**Exercise goal:** Could you retype exactly the lines below between the one holding "In this document the" and the one holding "Please mark the region of the left white", inclusive, leaving out any pictures?

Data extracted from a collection

╔══

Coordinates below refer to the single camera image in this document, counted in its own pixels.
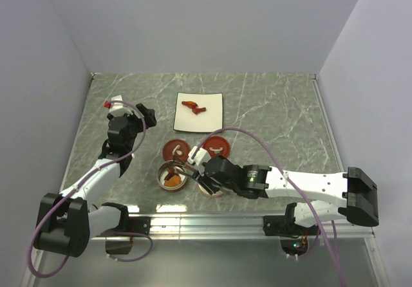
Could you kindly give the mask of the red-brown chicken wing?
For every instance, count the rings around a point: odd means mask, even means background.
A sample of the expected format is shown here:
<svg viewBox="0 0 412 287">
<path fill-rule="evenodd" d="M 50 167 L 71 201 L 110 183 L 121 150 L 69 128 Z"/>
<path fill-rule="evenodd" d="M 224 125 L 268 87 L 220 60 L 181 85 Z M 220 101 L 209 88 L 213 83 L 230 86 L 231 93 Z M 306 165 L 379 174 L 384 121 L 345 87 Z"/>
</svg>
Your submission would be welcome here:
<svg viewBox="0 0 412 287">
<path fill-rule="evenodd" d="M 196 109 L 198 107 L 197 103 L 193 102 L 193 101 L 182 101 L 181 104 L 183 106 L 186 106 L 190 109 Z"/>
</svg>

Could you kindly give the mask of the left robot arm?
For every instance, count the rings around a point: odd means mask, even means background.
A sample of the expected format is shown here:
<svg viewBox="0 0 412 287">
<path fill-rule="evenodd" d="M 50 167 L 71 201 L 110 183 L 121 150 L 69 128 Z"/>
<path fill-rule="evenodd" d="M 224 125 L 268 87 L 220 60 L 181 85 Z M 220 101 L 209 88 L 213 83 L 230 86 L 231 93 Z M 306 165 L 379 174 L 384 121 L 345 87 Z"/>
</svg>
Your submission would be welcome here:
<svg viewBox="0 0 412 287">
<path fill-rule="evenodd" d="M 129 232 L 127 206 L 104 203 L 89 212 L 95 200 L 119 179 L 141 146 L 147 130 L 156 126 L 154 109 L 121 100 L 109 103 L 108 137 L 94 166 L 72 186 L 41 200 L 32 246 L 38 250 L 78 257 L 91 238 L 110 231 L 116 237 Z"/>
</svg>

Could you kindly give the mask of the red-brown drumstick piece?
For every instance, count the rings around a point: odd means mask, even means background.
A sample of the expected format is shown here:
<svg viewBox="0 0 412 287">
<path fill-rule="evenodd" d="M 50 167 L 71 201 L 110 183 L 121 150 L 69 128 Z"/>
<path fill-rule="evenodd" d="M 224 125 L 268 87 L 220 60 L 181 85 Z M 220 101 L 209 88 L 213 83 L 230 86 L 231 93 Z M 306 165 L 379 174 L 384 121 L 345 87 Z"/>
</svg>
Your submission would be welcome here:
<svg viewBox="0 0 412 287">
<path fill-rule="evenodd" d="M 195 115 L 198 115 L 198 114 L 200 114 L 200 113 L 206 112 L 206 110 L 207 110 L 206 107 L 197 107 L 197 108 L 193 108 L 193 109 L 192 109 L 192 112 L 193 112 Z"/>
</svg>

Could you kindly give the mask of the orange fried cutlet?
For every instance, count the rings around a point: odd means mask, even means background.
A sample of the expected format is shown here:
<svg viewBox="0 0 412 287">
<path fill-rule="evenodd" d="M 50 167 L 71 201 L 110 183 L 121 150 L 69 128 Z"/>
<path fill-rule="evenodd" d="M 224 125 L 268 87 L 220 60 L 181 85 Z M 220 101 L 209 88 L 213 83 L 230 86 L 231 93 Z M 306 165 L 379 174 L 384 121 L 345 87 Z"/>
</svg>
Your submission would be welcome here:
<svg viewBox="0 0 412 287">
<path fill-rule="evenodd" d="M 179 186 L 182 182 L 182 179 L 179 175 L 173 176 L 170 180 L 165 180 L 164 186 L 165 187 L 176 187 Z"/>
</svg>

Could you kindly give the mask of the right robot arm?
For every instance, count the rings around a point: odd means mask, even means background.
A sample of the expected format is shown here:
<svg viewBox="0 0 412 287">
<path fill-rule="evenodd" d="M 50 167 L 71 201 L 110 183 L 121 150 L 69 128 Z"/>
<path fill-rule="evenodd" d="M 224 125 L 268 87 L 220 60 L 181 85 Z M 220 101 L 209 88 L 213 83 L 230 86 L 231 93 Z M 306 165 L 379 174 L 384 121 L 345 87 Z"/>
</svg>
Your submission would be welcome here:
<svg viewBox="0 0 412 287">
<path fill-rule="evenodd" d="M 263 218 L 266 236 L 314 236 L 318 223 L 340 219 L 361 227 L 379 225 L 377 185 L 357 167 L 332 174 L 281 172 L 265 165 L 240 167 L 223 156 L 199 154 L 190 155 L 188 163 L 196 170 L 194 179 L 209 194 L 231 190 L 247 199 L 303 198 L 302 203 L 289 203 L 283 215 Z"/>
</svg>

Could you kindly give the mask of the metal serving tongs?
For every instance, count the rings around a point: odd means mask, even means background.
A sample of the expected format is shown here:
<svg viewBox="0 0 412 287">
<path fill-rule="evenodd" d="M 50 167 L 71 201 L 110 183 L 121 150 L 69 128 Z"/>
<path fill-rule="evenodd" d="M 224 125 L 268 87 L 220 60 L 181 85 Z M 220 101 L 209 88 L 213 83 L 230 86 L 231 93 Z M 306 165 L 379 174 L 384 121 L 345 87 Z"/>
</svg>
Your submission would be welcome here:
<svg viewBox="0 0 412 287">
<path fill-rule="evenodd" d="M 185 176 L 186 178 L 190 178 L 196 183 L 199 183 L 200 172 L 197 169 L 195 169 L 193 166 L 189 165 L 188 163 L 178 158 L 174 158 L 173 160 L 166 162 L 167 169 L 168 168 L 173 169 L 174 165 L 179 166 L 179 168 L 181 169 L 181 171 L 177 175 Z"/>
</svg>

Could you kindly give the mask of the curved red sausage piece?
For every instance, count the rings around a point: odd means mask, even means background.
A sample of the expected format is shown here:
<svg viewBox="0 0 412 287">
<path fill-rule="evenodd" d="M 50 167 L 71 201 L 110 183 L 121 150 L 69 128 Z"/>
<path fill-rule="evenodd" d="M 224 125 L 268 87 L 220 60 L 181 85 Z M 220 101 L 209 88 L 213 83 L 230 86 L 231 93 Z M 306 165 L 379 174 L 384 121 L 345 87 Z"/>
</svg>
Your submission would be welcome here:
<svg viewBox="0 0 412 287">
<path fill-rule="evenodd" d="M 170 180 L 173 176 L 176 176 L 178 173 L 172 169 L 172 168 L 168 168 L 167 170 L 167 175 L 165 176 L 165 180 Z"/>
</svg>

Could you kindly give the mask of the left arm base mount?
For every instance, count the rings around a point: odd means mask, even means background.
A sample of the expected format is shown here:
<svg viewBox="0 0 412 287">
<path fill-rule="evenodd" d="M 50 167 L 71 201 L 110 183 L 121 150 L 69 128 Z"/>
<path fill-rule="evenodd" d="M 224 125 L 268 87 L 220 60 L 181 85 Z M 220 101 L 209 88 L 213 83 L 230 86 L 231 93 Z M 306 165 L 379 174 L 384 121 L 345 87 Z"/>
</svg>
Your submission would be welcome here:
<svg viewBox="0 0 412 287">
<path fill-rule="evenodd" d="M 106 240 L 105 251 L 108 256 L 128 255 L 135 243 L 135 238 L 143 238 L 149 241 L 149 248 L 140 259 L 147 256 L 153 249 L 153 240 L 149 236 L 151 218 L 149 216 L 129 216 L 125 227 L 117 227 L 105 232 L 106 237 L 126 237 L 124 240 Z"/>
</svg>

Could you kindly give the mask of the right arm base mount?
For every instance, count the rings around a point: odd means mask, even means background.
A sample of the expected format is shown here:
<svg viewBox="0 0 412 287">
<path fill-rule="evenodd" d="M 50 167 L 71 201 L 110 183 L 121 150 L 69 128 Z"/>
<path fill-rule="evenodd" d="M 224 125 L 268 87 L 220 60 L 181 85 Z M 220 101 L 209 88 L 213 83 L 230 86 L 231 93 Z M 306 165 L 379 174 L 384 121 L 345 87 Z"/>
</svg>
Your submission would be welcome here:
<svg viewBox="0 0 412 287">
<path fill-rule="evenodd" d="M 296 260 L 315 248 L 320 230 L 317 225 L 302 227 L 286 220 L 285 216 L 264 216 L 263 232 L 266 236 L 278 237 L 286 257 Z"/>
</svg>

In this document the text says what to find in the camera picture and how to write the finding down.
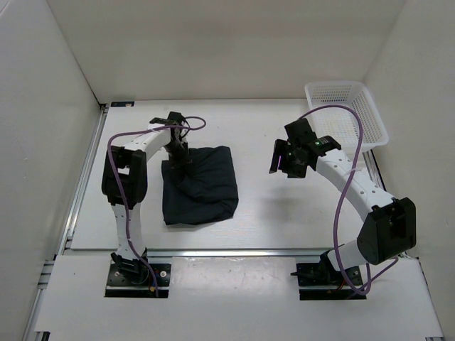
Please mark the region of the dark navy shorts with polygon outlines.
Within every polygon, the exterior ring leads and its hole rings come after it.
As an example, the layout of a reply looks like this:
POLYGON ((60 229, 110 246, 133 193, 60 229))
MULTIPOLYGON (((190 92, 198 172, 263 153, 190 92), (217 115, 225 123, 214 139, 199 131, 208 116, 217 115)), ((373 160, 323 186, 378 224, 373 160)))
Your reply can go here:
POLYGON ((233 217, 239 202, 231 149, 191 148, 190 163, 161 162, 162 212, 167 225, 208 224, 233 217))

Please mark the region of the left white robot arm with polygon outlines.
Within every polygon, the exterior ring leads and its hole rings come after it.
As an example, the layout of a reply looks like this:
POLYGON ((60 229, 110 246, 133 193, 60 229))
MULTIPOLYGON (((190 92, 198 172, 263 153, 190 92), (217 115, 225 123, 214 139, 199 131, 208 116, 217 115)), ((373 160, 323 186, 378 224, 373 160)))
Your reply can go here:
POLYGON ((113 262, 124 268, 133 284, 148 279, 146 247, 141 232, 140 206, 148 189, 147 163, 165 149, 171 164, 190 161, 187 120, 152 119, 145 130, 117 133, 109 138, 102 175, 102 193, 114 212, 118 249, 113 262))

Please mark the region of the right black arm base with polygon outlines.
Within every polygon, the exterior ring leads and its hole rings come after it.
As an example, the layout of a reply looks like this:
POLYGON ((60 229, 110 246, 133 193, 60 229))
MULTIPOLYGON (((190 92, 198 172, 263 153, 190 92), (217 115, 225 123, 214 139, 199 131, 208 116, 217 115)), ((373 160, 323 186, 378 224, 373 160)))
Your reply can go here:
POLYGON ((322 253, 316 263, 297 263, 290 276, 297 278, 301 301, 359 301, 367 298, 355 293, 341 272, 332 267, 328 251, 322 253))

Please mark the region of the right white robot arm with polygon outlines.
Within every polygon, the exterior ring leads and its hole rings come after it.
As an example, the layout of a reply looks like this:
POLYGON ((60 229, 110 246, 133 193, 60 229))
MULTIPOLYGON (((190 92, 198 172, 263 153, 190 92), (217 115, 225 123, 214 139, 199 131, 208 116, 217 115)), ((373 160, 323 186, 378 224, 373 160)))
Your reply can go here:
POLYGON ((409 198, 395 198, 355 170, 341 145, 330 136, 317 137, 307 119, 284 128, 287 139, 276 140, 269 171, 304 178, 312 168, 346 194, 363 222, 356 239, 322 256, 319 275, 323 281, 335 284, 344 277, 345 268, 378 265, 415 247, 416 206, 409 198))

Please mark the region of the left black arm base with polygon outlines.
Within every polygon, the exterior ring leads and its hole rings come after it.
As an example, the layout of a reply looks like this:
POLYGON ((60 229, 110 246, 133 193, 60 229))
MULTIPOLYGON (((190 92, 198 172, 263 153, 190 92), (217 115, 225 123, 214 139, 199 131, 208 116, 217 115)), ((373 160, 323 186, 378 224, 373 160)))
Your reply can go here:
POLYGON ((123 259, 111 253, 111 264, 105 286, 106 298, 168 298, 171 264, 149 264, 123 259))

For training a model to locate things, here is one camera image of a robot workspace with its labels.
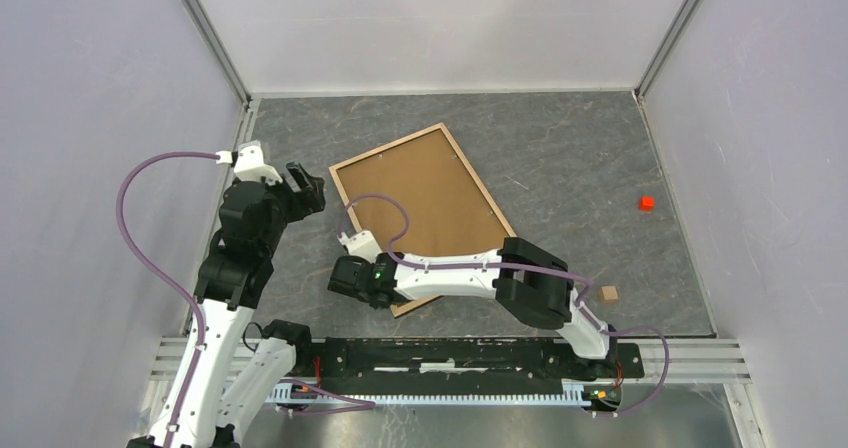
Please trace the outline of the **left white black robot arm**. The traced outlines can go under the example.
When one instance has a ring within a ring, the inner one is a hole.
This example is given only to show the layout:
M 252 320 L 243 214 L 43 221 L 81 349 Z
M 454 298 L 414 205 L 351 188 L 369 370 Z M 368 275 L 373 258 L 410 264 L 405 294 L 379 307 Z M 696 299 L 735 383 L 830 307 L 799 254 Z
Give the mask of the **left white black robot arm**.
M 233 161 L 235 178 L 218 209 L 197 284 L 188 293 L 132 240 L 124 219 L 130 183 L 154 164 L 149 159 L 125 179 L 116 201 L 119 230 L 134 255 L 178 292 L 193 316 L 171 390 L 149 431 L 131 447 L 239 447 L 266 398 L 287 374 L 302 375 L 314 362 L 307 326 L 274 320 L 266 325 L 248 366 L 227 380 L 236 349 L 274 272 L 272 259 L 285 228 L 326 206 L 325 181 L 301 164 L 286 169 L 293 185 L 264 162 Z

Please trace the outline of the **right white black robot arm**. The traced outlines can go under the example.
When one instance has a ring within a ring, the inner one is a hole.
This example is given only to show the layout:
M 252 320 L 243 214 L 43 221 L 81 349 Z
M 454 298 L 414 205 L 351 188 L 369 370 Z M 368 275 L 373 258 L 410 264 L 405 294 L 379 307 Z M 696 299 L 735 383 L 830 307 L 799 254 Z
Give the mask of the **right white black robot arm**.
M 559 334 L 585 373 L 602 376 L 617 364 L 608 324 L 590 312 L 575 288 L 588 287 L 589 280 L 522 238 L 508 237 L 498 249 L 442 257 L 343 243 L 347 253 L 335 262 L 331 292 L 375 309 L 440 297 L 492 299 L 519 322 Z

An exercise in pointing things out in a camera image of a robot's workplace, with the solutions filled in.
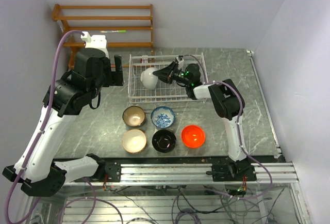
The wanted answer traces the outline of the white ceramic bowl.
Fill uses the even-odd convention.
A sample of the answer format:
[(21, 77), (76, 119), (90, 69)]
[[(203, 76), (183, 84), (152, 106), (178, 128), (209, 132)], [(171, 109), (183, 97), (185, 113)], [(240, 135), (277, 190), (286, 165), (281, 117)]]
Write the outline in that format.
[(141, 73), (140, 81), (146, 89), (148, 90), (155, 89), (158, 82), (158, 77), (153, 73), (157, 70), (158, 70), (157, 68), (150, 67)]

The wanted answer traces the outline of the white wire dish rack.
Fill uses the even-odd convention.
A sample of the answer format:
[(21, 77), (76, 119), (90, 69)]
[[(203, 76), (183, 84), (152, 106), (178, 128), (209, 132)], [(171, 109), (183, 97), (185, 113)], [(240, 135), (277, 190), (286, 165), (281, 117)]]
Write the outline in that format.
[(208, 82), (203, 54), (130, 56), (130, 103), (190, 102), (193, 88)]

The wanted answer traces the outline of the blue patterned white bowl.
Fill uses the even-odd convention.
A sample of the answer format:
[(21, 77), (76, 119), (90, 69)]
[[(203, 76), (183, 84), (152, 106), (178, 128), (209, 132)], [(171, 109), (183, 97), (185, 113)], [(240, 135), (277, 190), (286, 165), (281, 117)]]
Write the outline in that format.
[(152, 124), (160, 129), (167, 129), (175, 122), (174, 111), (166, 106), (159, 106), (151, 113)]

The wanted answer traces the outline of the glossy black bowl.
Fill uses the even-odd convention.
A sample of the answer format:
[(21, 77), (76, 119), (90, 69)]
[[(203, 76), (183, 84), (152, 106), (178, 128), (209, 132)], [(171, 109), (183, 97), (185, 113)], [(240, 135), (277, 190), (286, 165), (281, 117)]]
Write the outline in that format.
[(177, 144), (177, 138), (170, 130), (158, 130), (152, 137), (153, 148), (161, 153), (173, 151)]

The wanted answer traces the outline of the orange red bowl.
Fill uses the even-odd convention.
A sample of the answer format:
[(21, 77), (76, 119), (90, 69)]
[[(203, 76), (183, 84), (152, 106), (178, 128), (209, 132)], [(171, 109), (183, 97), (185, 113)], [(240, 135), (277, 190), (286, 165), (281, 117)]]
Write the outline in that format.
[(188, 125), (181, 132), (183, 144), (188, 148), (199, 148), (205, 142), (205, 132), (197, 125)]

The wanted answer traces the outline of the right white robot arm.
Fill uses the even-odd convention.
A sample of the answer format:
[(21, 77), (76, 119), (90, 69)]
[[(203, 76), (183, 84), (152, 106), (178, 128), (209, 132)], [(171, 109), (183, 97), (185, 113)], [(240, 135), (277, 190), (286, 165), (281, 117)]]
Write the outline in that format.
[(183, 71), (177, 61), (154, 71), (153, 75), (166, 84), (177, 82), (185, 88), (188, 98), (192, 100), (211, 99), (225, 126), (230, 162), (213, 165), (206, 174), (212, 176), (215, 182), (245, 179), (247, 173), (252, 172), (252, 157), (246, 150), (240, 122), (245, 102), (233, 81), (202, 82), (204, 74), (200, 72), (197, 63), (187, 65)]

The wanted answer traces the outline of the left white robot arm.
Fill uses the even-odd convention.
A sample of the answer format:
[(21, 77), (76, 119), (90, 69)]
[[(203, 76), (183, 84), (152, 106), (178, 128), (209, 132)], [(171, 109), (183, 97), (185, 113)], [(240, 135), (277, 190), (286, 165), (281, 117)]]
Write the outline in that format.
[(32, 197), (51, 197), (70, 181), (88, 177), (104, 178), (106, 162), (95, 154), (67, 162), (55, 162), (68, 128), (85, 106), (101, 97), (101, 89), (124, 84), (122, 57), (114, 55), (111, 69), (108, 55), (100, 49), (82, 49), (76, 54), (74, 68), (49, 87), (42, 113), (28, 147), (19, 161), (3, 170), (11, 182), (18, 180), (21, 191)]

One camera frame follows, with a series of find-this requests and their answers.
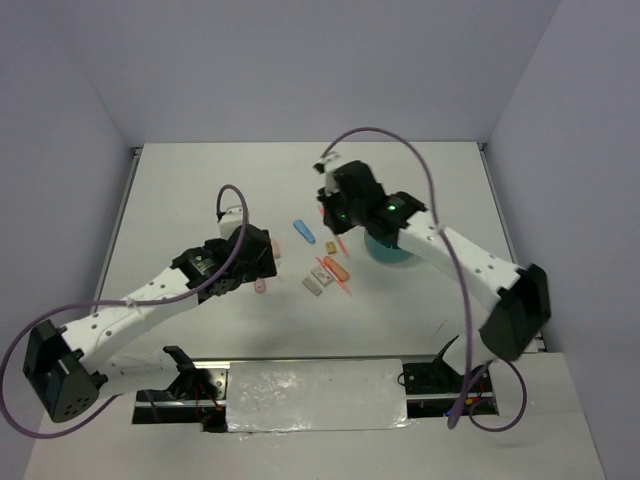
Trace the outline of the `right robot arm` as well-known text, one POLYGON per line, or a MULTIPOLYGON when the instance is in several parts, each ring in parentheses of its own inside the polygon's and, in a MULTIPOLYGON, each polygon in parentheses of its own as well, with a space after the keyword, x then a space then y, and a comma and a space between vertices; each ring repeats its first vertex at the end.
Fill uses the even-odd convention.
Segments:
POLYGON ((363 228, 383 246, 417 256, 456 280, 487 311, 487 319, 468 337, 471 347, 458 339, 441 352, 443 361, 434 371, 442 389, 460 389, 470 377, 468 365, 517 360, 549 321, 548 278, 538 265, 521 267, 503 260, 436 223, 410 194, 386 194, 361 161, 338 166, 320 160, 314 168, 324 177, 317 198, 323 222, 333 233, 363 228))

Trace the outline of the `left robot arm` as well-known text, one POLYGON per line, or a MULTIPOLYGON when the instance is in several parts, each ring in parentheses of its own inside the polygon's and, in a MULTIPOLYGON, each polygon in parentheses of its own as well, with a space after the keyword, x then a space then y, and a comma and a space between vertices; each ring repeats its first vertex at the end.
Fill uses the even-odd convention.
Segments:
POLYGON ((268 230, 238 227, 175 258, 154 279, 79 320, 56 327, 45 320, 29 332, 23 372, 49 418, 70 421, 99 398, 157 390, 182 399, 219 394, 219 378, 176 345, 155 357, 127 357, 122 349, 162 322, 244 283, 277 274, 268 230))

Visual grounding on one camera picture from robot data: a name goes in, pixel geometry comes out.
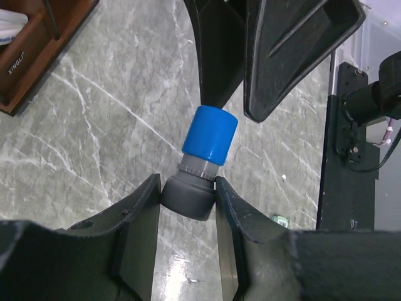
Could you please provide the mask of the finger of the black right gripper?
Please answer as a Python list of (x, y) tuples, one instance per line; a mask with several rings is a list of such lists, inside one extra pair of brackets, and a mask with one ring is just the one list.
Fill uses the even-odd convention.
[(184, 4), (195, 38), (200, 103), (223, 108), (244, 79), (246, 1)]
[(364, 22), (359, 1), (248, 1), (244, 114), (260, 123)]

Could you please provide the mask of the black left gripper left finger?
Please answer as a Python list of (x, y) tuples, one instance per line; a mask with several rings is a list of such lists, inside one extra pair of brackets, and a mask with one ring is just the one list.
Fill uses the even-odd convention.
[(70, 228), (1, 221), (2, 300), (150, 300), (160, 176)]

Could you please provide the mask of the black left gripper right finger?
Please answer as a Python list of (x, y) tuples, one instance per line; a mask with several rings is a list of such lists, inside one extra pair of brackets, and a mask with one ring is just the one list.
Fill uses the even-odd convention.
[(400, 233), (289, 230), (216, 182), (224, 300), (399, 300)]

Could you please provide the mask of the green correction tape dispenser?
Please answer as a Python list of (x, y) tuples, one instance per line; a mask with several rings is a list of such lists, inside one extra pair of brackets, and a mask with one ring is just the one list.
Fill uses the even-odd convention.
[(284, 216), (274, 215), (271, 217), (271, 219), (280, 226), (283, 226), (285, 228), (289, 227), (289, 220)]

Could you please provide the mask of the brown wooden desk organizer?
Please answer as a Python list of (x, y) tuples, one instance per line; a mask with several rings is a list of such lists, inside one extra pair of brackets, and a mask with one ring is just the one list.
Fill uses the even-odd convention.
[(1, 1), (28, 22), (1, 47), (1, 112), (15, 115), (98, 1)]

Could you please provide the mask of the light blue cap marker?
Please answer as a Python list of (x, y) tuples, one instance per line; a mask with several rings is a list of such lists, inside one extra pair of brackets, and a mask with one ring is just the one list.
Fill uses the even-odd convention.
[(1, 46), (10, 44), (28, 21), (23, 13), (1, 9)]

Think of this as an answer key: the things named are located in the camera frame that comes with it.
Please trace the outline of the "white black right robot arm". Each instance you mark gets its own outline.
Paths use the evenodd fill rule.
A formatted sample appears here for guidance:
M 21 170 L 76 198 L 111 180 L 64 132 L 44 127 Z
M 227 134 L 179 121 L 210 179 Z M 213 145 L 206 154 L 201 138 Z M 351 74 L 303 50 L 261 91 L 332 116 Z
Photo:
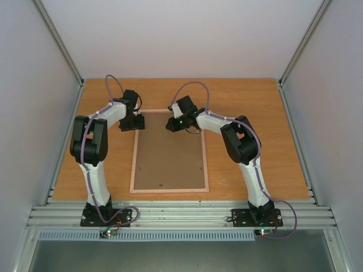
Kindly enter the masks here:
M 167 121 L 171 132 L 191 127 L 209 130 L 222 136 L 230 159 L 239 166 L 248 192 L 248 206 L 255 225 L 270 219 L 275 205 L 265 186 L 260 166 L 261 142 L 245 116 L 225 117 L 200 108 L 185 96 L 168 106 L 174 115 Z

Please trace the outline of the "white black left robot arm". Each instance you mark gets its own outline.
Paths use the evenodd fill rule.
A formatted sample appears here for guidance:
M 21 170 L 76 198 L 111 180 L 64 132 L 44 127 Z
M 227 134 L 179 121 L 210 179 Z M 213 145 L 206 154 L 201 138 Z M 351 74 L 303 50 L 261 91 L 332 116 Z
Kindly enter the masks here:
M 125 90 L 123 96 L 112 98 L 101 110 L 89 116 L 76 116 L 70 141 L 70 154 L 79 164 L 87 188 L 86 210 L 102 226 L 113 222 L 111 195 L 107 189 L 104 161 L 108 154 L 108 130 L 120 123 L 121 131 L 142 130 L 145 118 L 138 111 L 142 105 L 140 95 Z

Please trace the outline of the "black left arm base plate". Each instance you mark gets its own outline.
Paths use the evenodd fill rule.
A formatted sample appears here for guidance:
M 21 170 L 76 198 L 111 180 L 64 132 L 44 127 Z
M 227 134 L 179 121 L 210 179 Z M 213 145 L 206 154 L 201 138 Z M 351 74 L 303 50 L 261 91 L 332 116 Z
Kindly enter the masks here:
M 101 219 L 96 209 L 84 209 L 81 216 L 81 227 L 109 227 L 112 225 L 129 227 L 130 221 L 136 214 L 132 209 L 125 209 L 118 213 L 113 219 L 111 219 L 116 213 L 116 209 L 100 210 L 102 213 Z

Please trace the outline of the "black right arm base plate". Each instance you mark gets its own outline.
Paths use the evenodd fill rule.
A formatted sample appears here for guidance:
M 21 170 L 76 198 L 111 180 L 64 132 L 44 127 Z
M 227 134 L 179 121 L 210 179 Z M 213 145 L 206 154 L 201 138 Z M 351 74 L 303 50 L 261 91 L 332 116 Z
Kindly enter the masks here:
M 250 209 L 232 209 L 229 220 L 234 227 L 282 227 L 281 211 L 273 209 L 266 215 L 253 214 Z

╚══

**Reply to the exercise:**
In this document the text says what to find in the camera picture and how to write the finding down.
Please mark the region of the dark navy shorts with polygon outlines.
Within every polygon, the exterior ring leads and its hole rings come after it.
As an example, the layout of a reply looks like this:
POLYGON ((60 229, 110 246, 133 193, 60 229))
MULTIPOLYGON (((190 92, 198 172, 263 153, 190 92), (217 115, 225 123, 214 139, 199 131, 208 116, 217 115)), ((373 160, 323 186, 378 224, 373 160)))
Your reply can go here:
POLYGON ((233 217, 239 202, 231 149, 191 148, 190 163, 161 162, 162 212, 167 225, 208 224, 233 217))

Please mark the region of the left white robot arm with polygon outlines.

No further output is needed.